Problem requirements
Could you set down exactly the lines of the data below, starting at the one that holds "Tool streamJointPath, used" and ending at the one that holds "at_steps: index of", both included, and only those?

Records supplied
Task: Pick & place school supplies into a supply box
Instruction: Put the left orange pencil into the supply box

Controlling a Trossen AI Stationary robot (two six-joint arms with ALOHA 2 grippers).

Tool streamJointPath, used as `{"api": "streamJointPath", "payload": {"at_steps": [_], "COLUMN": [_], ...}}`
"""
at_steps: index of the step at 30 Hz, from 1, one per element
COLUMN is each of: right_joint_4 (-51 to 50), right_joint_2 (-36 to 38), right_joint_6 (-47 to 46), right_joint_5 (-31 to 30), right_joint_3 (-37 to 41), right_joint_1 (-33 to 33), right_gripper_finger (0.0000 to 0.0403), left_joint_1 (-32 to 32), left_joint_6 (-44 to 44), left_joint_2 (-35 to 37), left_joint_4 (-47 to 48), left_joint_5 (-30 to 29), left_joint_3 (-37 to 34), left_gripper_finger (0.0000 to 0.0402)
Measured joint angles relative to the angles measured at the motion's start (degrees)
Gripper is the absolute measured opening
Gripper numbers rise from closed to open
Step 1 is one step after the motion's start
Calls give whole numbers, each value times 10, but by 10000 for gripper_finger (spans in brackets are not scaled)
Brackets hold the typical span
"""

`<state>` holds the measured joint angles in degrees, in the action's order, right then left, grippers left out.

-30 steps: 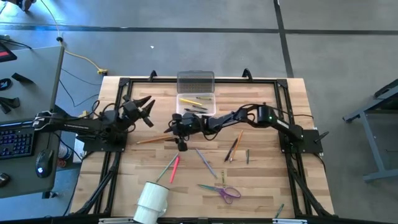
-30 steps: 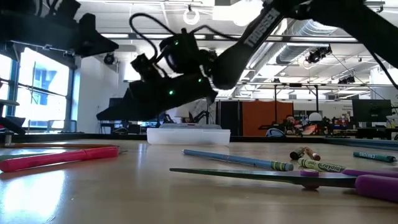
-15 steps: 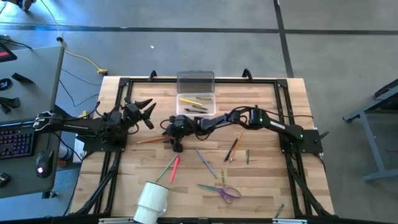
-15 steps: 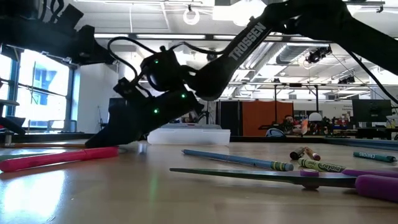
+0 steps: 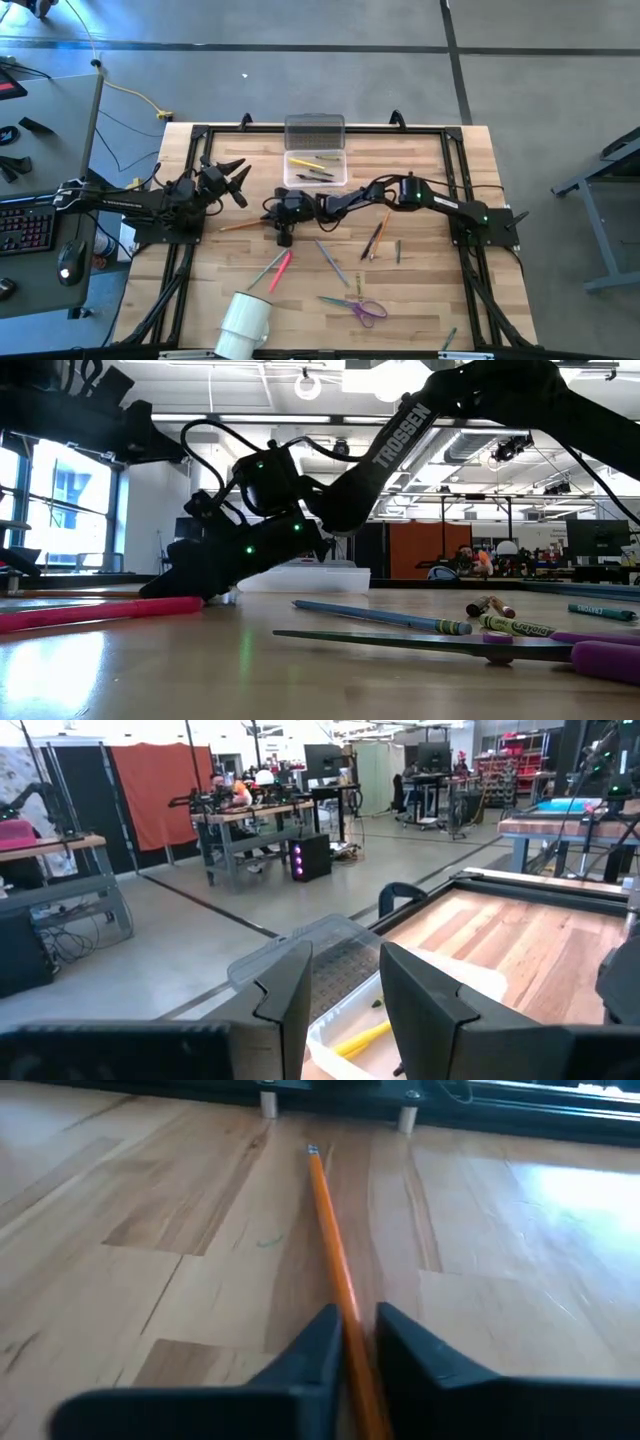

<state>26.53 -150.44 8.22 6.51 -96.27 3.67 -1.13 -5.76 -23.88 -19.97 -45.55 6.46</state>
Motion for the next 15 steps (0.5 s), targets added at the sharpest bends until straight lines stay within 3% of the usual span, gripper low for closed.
{"api": "streamJointPath", "payload": {"at_steps": [3, 7, 11, 15], "right_joint_4": [-9, -46, -144, -270], "right_joint_2": [5, 43, 112, 203], "right_joint_6": [-28, -55, -23, 29], "right_joint_5": [0, 15, 14, -50], "right_joint_3": [-8, -8, -3, -6], "right_joint_1": [-2, -1, -3, -4], "right_gripper_finger": [9, 17, 6, 12], "left_joint_1": [0, 0, 0, 0], "left_joint_6": [-4, -4, -4, 0], "left_joint_2": [0, 0, 0, 0], "left_joint_4": [0, 6, 5, 5], "left_joint_5": [-3, -4, -5, -6], "left_joint_3": [0, 0, 0, 0], "left_gripper_finger": [156, 156, 156, 156]}}
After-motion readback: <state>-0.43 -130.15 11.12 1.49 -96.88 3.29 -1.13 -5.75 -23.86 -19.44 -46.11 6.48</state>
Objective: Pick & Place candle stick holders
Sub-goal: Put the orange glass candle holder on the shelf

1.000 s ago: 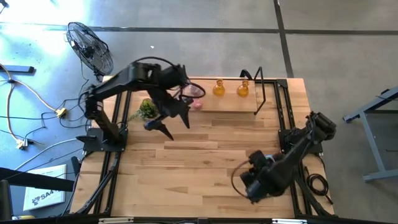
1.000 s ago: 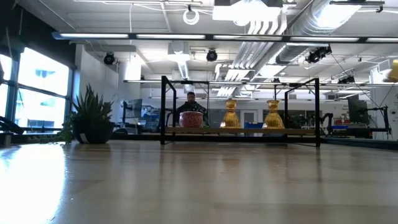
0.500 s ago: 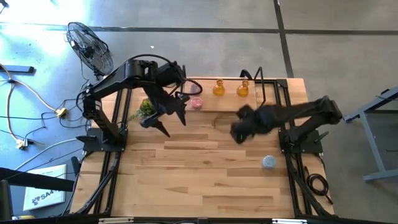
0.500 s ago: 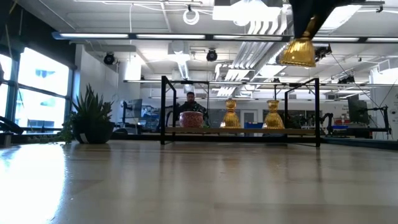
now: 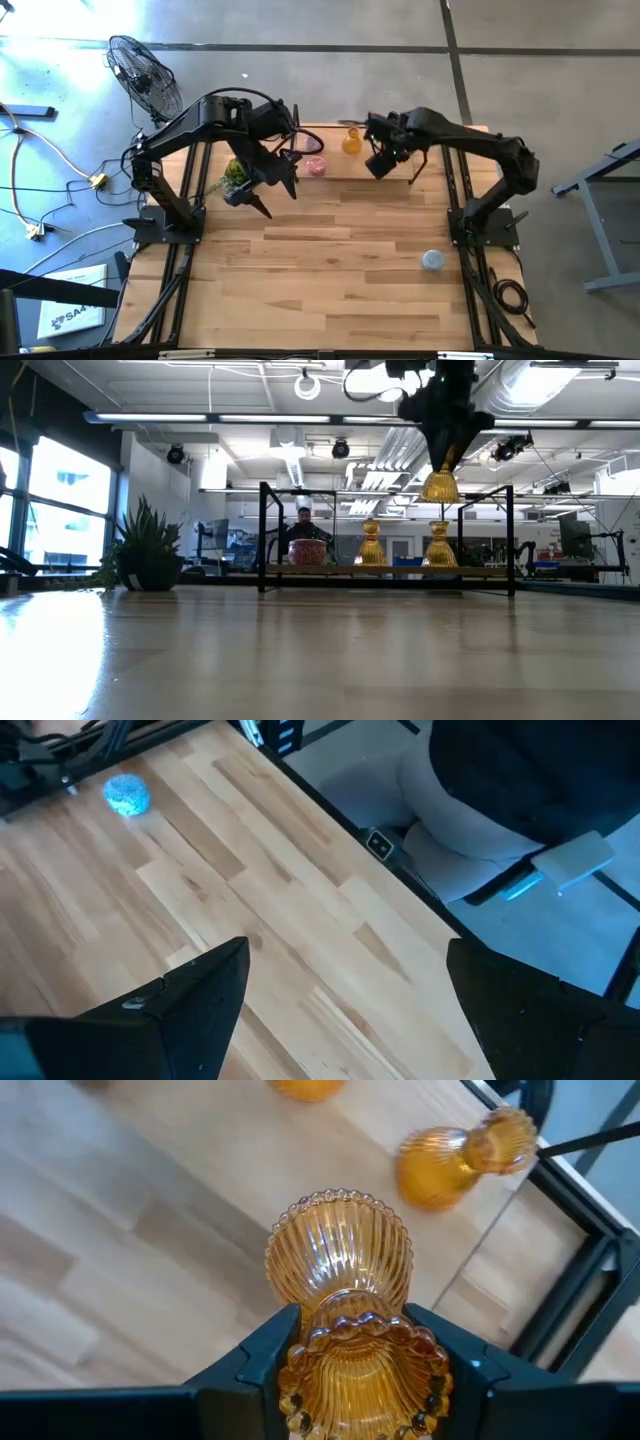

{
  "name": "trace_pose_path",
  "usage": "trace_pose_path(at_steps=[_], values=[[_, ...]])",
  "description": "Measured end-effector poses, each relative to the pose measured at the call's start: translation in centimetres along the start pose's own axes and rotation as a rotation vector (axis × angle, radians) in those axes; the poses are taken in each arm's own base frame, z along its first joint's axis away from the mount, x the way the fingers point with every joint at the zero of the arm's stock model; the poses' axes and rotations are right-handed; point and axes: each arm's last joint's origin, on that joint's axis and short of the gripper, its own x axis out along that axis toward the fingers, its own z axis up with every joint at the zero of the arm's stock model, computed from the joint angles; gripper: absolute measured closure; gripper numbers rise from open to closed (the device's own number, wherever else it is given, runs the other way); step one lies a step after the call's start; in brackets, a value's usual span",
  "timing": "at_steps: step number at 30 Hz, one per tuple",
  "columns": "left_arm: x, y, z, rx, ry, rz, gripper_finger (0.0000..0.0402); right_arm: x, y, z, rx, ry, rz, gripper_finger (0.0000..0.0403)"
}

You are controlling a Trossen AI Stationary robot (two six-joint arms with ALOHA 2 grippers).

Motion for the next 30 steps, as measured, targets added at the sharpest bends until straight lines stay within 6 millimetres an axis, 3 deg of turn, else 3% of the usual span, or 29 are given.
trace_pose_path(at_steps=[6, 20, 30], values=[[0.9, 0.6, -1.1, -0.024, 0.037, -0.024, 0.0066, 2.9, -1.2, 2.0, -0.023, 0.085, -0.016, 0.0251], [0.6, 3.9, -4.5, -0.114, -0.011, -0.035, 0.0066, 9.0, 0.2, 4.7, -0.132, 0.178, -0.002, 0.0250], [0.9, 4.5, -5.2, -0.095, -0.014, -0.041, 0.0066, 11.0, 0.1, 5.8, -0.127, 0.181, 0.050, 0.0241]])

Completed task
Tool streamJointPath, used as `{"api": "streamJointPath", "payload": {"at_steps": [_], "COLUMN": [_], ...}}`
"""
at_steps: index of the step at 30 Hz, from 1, one per element

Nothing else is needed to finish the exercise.